What the task asks:
Would you transcribe each entry exactly as it stands, omitting the pictures?

Information:
- Opening Delimiter -

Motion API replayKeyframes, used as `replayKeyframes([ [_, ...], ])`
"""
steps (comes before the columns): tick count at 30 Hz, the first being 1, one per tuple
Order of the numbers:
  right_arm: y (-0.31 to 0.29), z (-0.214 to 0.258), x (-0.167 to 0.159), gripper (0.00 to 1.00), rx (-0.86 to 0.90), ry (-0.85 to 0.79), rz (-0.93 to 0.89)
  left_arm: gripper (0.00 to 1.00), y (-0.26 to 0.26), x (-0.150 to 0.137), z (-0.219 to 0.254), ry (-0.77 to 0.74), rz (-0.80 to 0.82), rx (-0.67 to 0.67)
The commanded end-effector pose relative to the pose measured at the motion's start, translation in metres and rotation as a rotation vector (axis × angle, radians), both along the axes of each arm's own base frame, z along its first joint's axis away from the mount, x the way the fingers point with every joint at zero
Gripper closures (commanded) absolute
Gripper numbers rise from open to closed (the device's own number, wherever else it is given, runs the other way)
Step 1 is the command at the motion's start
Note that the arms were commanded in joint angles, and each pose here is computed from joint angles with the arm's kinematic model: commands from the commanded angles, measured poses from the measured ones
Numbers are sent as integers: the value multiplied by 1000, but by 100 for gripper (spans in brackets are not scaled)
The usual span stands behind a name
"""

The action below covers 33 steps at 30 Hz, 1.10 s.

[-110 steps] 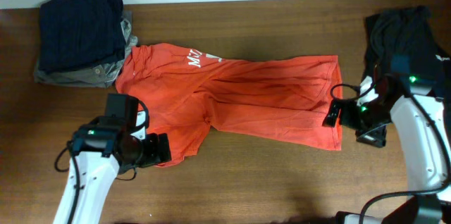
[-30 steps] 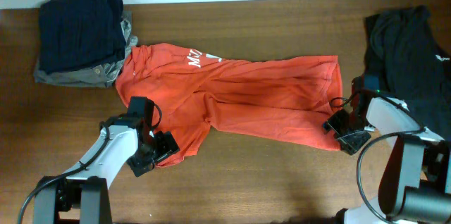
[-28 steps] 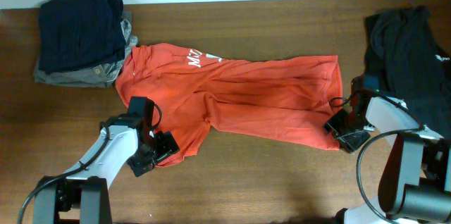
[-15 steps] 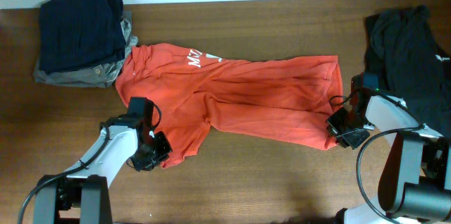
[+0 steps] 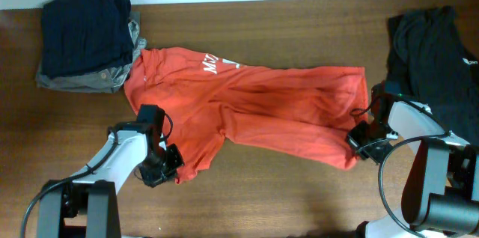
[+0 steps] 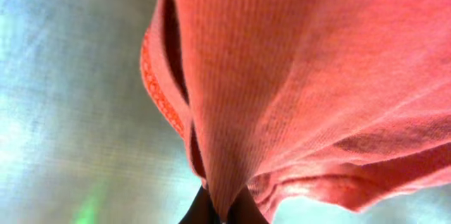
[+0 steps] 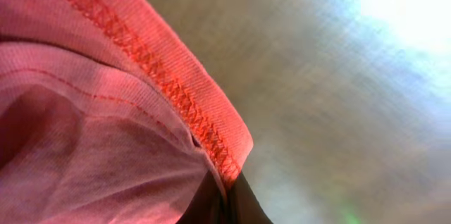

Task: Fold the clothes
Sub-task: 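Lift the near edge and fold it toward the far edge with both grippers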

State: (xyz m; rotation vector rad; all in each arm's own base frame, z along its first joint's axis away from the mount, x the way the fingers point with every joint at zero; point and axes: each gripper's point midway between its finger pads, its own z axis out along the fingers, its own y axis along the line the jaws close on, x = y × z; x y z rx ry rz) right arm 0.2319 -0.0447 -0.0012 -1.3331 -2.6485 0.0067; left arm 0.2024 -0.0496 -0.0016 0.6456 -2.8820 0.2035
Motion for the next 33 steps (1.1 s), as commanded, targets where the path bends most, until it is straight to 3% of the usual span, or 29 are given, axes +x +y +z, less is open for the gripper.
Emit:
replayKeyframes([
  [1,-20,18,-1,96,-123,0,9,99,3,12,17,-39,-23,23],
  [11,-29,67,17,95,-183,-140,12,99,10,17,66,-167,-12,58],
  [20,-33,74,41,96,-196,-232,33,99,5,86,122,-448,-1,41],
  [33,-41,75,77,96,-226,-363,20,99,-2,169,144,-759,27,11],
])
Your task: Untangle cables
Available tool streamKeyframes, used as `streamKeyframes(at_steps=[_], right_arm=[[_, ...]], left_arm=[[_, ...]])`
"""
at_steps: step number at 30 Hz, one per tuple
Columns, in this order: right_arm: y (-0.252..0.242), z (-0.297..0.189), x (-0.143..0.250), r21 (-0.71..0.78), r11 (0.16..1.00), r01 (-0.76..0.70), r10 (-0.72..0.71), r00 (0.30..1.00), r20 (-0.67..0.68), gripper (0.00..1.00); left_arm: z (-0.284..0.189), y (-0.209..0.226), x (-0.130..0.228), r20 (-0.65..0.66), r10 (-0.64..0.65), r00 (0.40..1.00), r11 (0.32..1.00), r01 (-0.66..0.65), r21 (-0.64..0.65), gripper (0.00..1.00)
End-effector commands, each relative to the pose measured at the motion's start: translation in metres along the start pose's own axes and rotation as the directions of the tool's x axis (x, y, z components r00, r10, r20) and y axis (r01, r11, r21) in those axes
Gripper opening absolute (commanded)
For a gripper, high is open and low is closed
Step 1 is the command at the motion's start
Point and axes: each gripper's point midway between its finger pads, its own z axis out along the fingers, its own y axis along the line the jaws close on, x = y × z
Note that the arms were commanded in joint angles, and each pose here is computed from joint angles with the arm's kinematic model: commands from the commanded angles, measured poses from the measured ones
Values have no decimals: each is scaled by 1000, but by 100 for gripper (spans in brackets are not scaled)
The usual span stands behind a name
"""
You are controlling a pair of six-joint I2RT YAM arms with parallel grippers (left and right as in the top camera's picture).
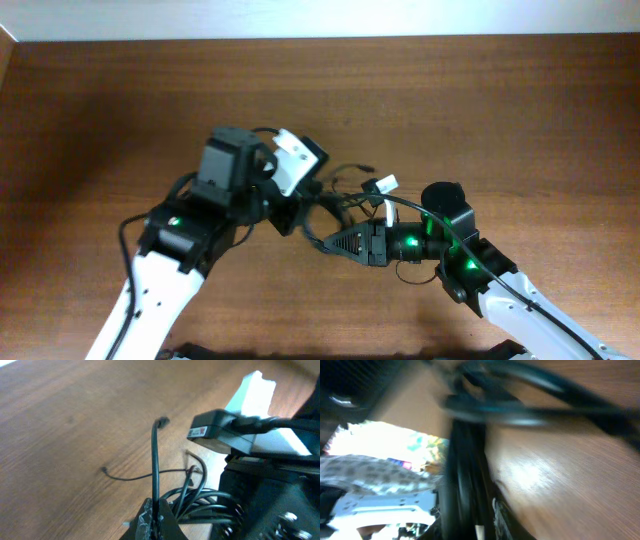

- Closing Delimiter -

Reply:
Motion API replayKeyframes, used as `replayKeyframes([ [_, ...], ])`
"""
steps (comes before the columns): tick count at 30 Hz, the first being 1, one per tuple
Order of the numbers:
  right_arm: y (-0.31 to 0.29), z (-0.214 to 0.258), x (-0.167 to 0.159), gripper (0.00 to 1.00), rx (-0.86 to 0.90), ry (-0.85 to 0.79), rz (-0.93 to 0.89)
  left_arm: gripper (0.00 to 1.00), y (-0.26 to 0.26), x (-0.150 to 0.137), z (-0.219 to 0.254), ry (-0.77 to 0.74), rz (-0.80 to 0.82), rx (-0.67 to 0.67)
The commanded end-effector pose relative to the pose measured at the motion's start, translation in metres and rotation as a rotation vector (axis × angle, radians), both along the axes of each arm's own base frame, z along its first joint's axis away from the mount, x the way the fingers point with every joint at zero
Gripper closures (commanded) absolute
Gripper numbers rise from open to closed (the device's own number, wherever else it is given, runs the other way)
Step 1 is the command at the motion's start
Note that the arms were commanded in joint angles, and each pose here is computed from joint angles with the arm's kinematic model: commands from the commanded angles, measured poses from the measured ones
Numbers are sent as integers: the value multiplied by 1000, but by 100 for gripper (spans in brackets are not scaled)
The usual span stands behind a name
"""

The action below covers 33 steps at 30 Hz, 1.10 s.

[-110 steps] 
[-30 steps] 
[-28 steps] 
[-15 steps] 
[+0 steps] 
[+0 steps] 
[+0 steps] 

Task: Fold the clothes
Sub-task: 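Lift the near edge and fold it toward the far edge with both grippers
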
State: (xyz m; rotation vector rad; all in each arm's own base frame, z along its first joint's axis away from the mount, x the way the fingers point with every joint at zero; point and axes: each gripper's point midway between its finger pads, its own z axis out along the fingers, its own y axis along the line the jaws close on, x = y × z; x y z rx ry rz) right arm 0.2319 -0.0447 -0.0012 -1.3331 -2.6485 0.0067; left arm 0.2024 -0.0496 -0.0016 0.6456 -2.8820 0.2035
Motion for the next 33 steps (1.1 s), as commanded, targets where the path bends most, until it is straight to 3% of the usual span, or 29 are given, axes +x +y +z, less is open for the gripper.
Emit:
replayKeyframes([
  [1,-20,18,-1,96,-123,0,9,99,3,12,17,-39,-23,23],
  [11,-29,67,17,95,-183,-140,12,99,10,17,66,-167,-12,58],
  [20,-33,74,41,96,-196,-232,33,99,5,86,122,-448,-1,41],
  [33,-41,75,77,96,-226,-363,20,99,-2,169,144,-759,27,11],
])
Your task: Untangle cables
Available tool streamKeyframes, used as `streamKeyframes(at_steps=[_], right_arm=[[_, ...]], left_arm=[[_, ...]])`
"""
at_steps: step number at 30 Hz, one per tuple
Columns, in this order: right_arm: y (-0.252..0.242), z (-0.297..0.189), x (-0.143..0.250), r21 (-0.71..0.78), r11 (0.16..1.00), r01 (-0.76..0.70), r10 (-0.72..0.71), r00 (0.30..1.00), r20 (-0.67..0.68), gripper (0.00..1.00); left_arm: z (-0.284..0.189), y (-0.209..0.226), x (-0.130..0.228), r20 (-0.65..0.66), r10 (-0.64..0.65), r00 (0.40..1.00), r11 (0.32..1.00), r01 (-0.66..0.65), r21 (-0.64..0.65), gripper (0.00..1.00)
End-effector commands, each relative to the pose measured at the motion's start: translation in metres along the start pose's own axes and rotation as the directions of the tool's x axis (x, y, z components r00, r10, r20) and y axis (r01, r11, r21) in those axes
Gripper opening absolute (commanded)
For a gripper, high is open and low is closed
Step 1 is the command at the motion's start
Point and axes: each gripper's point midway between its finger pads, its own z axis out along the fingers, its own y axis along the line the jaws close on, x = y × z
Note that the arms were commanded in joint angles, and each pose here is computed from joint angles with the arm's kinematic model: commands from the commanded angles, measured poses from the measured ones
Values have no decimals: each is scaled by 1000, but by 100 for gripper (spans in brackets are not scaled)
The usual span stands behind a name
"""
You are controlling a pair of six-joint I2RT YAM arms with parallel grippers (left and right as in the top camera's picture).

Output for the exercise is complete.